Mobbing kennt man vom Schulhof und vom Büro. Zu Zeiten von sozialen Netzwerken wird jedoch eine andere Form des Mobbings immer verbreiteter: Cyber-Mobbing ist ein Phänomen, von dem vor allem Nutzer in sozialen Netzwerken zunehmend betroffen sind. Laut klicksafe.de ist rund ein Viertel aller befragten Jugendlichen zwischen 12 und 19 Jahren schon einmal vom Cyber-Mobbing betroffen gewesen.
Ein großes Publikum, Anonymität sowie die Möglichkeit immer in das Privatleben anderer eingreifen zu können, begünstigt Cyber-Mobbing-Attacken. Anlässlich des Safer Internet Day 2009 hat die EU deshalb mit den Vertretern von 17 sozialen Netzwerken, darunter Myspace, Facebook und Studivz, eine neue Richtlinie zum besseren Schutz in sozialen Netzwerken unterschrieben.

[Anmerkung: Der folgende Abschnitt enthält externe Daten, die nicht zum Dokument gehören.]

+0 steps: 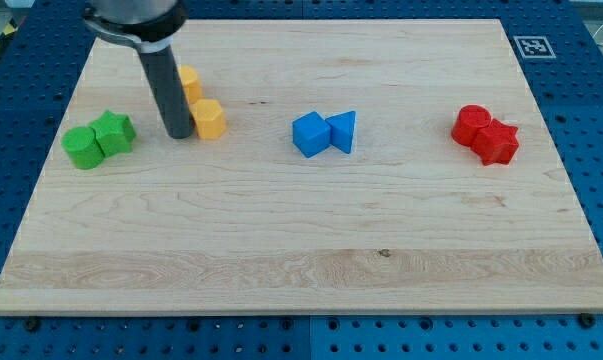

So sollen z.B. die Angebote alterspezifisch abgegrenzt werden und die Nutzer durch voreingestellte Datenschutzbestimmungen besser geschützt werden. Außerdem sollen Funktionen eingerichtet und verbessert werden, die helfen, Verstöße und Missbräuche durch den Nutzer zu melden und die Zusammenarbeit mit zuständigen Behörden zu vereinfachen. Mit den „Safer Social Networking Principles“ wird die erste europaweite Vereinbarung getroffen, die im Hinblick auf Persönlichkeitsrechte und Datenschutz der Nutzer, Standards für die Anbieter von sozialen Netzwerken festlegt.